Scott Williams swilliams@wolfrivermedia.com
The Menominee Indian Tribe filed a lawsuit Wednesday challenging the federal government over a drug raid on the tribe’s reservation north of Shawano.
Federal drug agents said they uncovered a large marijuana crop in the Oct. 23 raid, but tribe officials maintain that they were growing industrial hemp, a different plant with legal product applications and typically no psychoactive effects.
The civil suit filed Wednesday in Green Bay federal court seeks a judge’s declaration that the Menominee tribe can legally grow industrial hemp as a possible new business venture for the impoverished Native American tribe.
While acknowledging that some of its crop could have been more potent than hemp, the tribe also seeks a declaration that the reservation is exempt from Wisconsin state laws covering the cannabis plant, which in different forms includes both hemp and marijuana.
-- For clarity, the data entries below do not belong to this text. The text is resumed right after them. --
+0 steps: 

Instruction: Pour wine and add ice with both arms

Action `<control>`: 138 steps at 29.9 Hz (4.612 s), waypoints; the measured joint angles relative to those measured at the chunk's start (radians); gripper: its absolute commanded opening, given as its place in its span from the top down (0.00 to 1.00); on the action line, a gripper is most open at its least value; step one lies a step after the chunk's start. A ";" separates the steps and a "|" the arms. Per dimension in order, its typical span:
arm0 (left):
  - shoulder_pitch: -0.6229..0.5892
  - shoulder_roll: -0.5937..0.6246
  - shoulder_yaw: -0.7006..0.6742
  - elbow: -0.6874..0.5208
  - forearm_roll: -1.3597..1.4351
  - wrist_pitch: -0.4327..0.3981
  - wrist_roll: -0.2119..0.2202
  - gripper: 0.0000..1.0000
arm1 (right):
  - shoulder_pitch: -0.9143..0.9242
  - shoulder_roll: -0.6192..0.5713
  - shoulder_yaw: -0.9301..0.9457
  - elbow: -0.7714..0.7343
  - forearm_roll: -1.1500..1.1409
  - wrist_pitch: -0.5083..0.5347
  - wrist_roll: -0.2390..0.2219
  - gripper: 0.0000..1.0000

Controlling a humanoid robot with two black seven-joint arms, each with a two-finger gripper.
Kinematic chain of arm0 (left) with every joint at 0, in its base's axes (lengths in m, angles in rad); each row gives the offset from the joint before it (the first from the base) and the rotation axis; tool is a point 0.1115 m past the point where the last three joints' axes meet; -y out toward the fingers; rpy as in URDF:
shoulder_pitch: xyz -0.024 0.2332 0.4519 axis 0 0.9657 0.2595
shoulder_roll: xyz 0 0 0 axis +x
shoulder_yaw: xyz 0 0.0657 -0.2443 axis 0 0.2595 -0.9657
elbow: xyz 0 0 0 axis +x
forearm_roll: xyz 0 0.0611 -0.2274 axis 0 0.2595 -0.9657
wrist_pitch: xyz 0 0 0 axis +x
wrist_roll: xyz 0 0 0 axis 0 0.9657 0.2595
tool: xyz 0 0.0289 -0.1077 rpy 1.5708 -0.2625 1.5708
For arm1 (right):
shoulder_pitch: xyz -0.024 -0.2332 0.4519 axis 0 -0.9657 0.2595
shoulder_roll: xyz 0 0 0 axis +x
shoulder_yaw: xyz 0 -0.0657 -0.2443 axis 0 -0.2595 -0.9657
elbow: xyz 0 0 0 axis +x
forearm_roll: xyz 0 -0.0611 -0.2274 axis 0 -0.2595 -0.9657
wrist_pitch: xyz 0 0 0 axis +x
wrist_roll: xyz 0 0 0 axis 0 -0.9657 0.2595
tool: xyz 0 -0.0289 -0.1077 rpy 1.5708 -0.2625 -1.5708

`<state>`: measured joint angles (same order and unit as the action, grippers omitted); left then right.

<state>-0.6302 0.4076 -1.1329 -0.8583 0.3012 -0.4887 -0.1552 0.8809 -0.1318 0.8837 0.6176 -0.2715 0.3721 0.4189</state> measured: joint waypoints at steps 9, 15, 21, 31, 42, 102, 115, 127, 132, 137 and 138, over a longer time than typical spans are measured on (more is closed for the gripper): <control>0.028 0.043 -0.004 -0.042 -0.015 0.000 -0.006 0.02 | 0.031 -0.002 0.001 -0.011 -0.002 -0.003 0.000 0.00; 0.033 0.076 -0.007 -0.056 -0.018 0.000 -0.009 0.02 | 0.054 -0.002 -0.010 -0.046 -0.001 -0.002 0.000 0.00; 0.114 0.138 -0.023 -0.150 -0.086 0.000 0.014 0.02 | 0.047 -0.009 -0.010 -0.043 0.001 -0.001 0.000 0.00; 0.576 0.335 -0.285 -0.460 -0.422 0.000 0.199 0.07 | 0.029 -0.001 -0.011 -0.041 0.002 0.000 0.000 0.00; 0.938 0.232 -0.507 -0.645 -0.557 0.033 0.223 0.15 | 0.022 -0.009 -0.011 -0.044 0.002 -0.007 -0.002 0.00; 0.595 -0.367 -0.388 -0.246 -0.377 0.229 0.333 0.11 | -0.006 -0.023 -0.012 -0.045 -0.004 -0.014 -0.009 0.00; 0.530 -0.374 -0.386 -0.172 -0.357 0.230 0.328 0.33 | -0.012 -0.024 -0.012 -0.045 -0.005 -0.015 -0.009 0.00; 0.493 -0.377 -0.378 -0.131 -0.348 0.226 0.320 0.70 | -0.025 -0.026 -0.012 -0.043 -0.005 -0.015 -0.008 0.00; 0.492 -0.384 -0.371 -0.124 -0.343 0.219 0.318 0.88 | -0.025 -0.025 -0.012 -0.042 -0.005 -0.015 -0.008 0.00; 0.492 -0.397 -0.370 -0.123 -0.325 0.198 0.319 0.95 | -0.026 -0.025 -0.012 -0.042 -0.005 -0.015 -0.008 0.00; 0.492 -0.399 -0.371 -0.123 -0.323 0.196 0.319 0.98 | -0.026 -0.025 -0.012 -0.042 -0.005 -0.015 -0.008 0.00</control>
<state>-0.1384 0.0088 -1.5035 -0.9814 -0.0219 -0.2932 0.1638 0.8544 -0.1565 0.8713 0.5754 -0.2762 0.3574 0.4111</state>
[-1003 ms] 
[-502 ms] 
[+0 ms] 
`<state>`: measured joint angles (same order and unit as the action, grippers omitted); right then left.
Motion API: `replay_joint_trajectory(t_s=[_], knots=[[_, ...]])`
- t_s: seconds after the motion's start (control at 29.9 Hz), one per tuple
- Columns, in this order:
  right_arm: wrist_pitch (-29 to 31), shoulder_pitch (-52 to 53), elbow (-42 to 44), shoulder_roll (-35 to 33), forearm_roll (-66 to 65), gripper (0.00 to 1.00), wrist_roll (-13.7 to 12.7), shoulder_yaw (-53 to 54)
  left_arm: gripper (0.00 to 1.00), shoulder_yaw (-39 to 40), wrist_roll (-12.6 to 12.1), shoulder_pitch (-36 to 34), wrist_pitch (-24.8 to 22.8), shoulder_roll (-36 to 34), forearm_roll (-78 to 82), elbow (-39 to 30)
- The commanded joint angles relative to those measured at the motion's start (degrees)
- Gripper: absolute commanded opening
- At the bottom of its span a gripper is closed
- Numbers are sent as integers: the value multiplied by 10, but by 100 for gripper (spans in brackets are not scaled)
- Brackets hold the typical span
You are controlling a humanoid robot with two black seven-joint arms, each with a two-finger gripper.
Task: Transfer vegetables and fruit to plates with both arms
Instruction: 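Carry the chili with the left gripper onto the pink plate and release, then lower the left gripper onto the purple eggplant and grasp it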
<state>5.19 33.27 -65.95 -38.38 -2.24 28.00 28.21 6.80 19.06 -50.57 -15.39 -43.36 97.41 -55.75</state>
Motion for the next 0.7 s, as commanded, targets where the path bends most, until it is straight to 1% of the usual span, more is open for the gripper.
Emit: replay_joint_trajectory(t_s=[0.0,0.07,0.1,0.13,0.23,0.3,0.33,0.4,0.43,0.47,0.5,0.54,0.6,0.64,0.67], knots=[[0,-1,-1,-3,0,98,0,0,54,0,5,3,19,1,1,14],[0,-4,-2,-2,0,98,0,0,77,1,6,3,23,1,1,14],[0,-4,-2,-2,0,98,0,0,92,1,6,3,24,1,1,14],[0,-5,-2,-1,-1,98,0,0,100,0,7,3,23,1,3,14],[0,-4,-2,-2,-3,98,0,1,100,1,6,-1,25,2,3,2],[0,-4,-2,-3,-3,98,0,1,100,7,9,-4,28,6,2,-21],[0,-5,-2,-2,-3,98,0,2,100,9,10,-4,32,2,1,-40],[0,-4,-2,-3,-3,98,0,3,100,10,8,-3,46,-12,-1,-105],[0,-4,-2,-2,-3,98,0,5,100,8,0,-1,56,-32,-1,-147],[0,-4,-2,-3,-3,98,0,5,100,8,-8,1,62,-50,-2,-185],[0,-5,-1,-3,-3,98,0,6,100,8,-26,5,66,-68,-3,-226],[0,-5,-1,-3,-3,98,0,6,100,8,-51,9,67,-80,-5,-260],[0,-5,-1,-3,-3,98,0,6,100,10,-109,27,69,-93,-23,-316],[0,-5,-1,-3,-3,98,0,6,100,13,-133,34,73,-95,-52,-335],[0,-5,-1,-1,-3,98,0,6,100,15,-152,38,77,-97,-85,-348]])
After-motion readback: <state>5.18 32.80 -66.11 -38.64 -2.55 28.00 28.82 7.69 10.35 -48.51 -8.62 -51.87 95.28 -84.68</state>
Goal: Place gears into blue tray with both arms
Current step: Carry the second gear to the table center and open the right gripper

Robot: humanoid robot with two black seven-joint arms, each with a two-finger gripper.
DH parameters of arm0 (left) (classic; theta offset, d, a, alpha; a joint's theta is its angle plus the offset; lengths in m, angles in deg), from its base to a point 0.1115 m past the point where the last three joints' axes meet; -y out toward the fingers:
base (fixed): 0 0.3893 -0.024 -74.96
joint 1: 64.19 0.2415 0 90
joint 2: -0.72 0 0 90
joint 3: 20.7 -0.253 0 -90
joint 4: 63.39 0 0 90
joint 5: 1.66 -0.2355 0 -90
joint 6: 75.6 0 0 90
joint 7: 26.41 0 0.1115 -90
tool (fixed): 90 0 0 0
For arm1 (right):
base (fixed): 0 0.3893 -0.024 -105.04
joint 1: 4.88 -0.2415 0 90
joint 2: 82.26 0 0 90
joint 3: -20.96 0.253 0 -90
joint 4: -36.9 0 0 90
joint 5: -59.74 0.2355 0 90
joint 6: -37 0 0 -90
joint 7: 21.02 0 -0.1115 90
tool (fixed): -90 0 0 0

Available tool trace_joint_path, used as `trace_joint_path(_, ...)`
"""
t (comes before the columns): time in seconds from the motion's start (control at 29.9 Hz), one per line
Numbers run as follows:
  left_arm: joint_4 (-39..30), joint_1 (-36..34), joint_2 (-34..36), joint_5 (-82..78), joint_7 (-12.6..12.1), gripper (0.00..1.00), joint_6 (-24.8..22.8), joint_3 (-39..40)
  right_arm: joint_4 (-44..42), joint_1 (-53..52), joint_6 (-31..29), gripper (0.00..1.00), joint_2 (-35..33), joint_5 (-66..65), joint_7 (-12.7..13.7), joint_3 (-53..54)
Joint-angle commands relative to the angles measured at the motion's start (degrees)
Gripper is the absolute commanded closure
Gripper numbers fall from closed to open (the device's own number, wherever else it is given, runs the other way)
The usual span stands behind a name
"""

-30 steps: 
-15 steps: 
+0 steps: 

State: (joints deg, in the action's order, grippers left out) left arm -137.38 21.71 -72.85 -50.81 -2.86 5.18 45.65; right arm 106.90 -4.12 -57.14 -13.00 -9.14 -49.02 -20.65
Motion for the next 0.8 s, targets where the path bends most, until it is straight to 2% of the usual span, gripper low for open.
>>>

“The Menominee Indian Reservation is not subject to the jurisdiction or laws of the state of Wisconsin, including those that prohibit cannabis,” the suit states.
Named as co-defendants in the case are the U.S. Drug Enforcement Administration and the U.S. Department of Justice.
A spokesman for the DEA in Chicago declined to comment on the lawsuit, and officials at the U.S. attorney’s office in Milwaukee could not be reached for comment. Both defendants will have an opportunity to file written responses before the case moves toward hearings and a possible trial.
In a statement announcing the suit, Menominee Tribal Chairman Gary Besaw said the federal government is trying to deprive tribes of the same rights extended to states, under 2014 farm legislation, to pursue industrial hemp as a new cash crop. Menominee officials are still reviewing other options in response to the raid that destroyed their crop, Besaw said.
“This is the first step in a longer process,” he said, adding that the suit is intended “to first make clear to the federal government that tribes must be treated fairly and equally.”
The dispute stems from a raid carried out the morning of Oct. 23 on a remote tribal location along County Road M on the Menominee reservation. A sign posted at the scene declared it “a permitted and experimental industrial hemp field operation.”
Federal agents, however, reported confiscating about 30,000 marijuana plants weighing several thousand pounds. A search warrant affidavit showed that agents had reported evidence of illegal possession, manufacture and distribution of marijuana in the tribe’s agricultural operation.
No arrests have been reported, although agents at the time reported that their investigation would continue.
While immediately denouncing the drug raid, tribal leaders had announced plans to seek relief in court. Much of the suit focuses on the federal government’s relaxed restrictions on industrial hemp as a way of providing material for such legal products as paper, textiles, detergents and building materials.
With states now allowed to develop hemp crops, the tribe argues that it should be treated as a state, too, and allowed to grow hemp without regard for whatever restrictions exist in Wisconsin state law.
The tribe is represented in the suit by Brendan Johnson, a Minneapolis-based attorney who previously served as a federal prosecutor in South Dakota and also as chairman of a federal panel on Native American issues.
In a prepared statement, Johnson expressed confidence that the tribe would prevail on the central issue of whether it should be permitted to grow industrial hemp.
“This is a straightforward legal issue,” he said.